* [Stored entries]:

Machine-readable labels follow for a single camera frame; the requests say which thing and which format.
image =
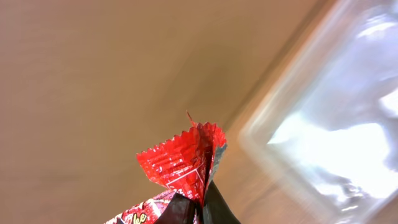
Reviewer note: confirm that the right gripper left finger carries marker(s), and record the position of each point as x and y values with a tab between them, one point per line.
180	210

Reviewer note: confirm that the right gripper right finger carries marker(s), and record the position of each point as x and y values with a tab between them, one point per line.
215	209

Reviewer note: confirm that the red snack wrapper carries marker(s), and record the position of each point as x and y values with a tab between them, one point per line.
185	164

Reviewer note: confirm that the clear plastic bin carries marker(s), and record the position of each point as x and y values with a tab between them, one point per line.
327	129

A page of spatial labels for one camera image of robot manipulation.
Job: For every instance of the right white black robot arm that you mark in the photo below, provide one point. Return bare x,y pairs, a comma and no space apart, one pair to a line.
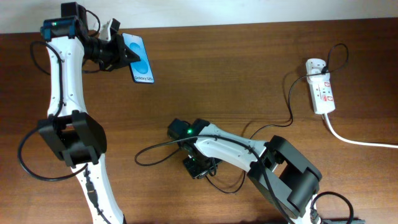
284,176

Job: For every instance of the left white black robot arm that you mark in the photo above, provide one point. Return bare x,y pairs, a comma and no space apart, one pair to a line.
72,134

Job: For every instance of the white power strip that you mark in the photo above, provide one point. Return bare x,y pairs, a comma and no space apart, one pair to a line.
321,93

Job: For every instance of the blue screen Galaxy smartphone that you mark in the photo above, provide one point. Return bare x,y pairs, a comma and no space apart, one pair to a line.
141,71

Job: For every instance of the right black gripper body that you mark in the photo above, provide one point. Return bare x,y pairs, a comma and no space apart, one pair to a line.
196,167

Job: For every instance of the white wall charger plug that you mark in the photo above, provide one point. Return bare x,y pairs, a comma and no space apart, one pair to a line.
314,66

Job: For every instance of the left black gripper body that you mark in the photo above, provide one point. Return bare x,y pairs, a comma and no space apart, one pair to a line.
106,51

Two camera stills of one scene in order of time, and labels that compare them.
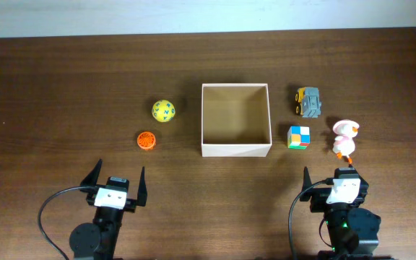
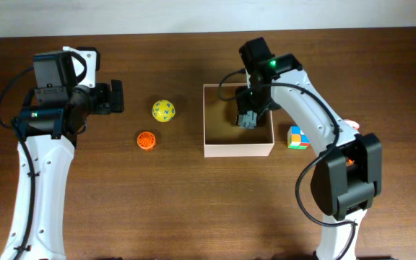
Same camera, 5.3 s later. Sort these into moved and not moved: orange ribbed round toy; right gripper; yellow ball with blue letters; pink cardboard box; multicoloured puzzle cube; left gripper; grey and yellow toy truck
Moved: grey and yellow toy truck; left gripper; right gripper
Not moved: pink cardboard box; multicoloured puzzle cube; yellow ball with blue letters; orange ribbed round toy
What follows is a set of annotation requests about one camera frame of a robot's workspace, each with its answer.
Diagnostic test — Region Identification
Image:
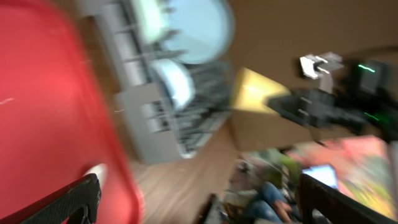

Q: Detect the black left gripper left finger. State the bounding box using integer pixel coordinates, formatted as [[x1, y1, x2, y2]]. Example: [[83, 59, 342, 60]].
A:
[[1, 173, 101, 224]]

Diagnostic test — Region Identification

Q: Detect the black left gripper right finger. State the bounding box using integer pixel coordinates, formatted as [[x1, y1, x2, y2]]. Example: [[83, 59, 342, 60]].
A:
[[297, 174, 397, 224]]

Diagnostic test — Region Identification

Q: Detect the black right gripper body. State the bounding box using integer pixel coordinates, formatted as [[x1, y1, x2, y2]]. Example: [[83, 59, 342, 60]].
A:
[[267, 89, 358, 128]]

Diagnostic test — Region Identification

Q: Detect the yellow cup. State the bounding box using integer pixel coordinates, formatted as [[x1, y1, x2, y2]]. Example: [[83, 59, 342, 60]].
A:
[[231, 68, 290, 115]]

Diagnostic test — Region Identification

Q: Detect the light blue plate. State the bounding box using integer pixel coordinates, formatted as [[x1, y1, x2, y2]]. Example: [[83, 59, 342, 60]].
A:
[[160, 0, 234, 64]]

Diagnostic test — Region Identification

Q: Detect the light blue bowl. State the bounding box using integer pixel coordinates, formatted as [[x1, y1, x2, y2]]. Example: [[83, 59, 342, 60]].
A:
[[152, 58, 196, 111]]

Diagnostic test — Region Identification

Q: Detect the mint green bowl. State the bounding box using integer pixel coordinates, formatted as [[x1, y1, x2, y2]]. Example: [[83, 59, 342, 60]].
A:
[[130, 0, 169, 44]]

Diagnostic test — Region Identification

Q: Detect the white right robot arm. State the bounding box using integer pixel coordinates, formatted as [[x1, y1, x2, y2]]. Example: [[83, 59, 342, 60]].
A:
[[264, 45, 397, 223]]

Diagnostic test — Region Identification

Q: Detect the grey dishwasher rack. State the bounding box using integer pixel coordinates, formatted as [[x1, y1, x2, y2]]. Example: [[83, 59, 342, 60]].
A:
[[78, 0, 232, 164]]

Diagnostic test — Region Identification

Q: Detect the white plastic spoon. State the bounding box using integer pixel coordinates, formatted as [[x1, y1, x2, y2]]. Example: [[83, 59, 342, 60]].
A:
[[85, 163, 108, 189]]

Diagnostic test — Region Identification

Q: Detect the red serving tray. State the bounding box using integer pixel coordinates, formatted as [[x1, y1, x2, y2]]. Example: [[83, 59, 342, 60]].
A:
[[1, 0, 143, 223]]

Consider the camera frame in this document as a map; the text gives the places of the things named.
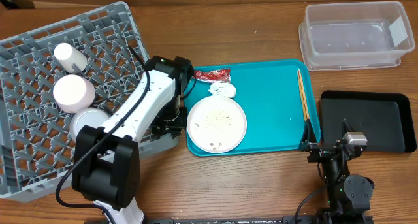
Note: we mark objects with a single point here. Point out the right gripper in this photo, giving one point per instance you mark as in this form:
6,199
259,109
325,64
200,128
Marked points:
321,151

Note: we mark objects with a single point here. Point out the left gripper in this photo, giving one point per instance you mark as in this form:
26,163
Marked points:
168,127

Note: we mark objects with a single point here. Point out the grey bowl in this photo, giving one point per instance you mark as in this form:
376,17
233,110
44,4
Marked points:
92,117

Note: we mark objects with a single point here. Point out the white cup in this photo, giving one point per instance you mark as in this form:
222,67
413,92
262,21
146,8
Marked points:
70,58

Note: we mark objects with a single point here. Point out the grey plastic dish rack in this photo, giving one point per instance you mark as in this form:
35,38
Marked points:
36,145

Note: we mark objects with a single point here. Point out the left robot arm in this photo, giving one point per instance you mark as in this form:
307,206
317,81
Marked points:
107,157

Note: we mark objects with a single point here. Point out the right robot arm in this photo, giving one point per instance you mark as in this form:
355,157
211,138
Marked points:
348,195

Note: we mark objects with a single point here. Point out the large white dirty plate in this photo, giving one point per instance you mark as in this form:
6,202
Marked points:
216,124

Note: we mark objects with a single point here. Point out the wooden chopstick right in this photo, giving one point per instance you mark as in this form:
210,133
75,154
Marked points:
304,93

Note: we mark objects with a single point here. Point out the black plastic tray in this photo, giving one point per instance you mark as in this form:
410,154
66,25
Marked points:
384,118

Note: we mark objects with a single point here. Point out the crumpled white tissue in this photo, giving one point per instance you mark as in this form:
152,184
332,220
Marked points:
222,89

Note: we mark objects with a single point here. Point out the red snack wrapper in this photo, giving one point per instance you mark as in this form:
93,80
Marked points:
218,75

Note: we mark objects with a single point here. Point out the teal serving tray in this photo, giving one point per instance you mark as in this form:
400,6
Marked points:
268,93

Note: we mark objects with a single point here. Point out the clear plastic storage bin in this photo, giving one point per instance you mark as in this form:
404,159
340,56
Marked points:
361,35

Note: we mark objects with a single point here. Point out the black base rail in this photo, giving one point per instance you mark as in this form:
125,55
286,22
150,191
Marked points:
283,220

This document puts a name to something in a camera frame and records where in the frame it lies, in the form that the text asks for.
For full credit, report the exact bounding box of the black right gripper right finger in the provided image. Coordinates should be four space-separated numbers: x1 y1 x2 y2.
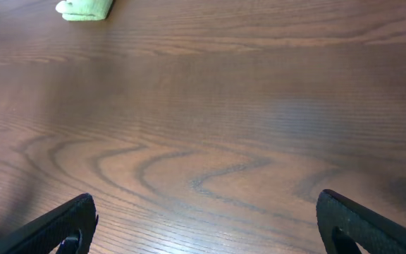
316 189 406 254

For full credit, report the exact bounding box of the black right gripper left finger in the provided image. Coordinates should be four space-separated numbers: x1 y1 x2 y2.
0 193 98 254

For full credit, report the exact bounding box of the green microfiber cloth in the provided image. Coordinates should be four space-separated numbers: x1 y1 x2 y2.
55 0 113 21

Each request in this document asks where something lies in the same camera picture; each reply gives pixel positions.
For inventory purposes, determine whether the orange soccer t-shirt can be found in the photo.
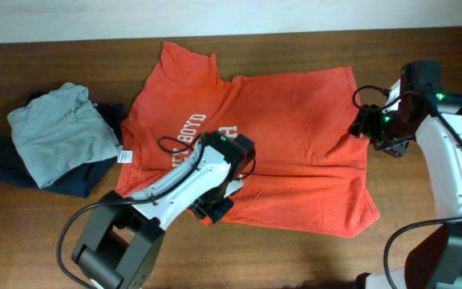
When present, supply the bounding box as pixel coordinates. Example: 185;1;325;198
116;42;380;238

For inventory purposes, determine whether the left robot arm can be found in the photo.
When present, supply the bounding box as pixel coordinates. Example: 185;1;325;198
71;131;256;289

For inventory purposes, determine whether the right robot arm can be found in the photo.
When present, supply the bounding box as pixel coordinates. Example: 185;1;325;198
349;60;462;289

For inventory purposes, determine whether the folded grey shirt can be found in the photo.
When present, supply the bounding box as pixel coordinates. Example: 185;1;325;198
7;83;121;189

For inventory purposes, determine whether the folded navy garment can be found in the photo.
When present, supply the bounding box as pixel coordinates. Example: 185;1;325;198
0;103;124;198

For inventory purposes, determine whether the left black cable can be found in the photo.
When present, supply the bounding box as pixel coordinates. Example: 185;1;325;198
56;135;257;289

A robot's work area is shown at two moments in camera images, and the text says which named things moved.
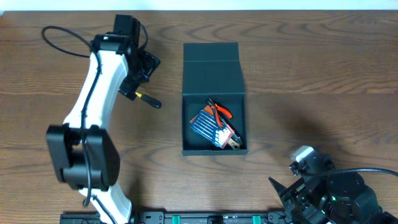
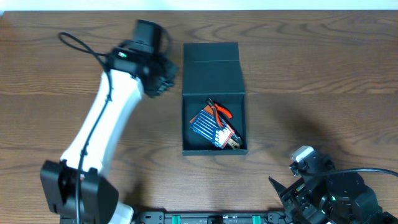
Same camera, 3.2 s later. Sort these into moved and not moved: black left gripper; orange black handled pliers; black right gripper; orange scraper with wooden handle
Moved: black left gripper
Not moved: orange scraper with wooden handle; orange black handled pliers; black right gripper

* [WORK INSTRUCTION]: Filter the entries and keep only the lines holding "whether".

* [SOLUTION TO THIS TASK]:
For inventory purposes, determine whether the orange soccer t-shirt can be found in the photo.
For inventory purposes, determine whether the left robot arm can be found in the photo.
For inventory purposes, determine whether the right robot arm can be found in the photo.
For inventory purposes, determine whether the folded grey shirt can be found in the photo.
For inventory purposes, determine whether the folded navy garment can be found in the photo.
For inventory purposes, determine whether the left black cable can be found in the photo.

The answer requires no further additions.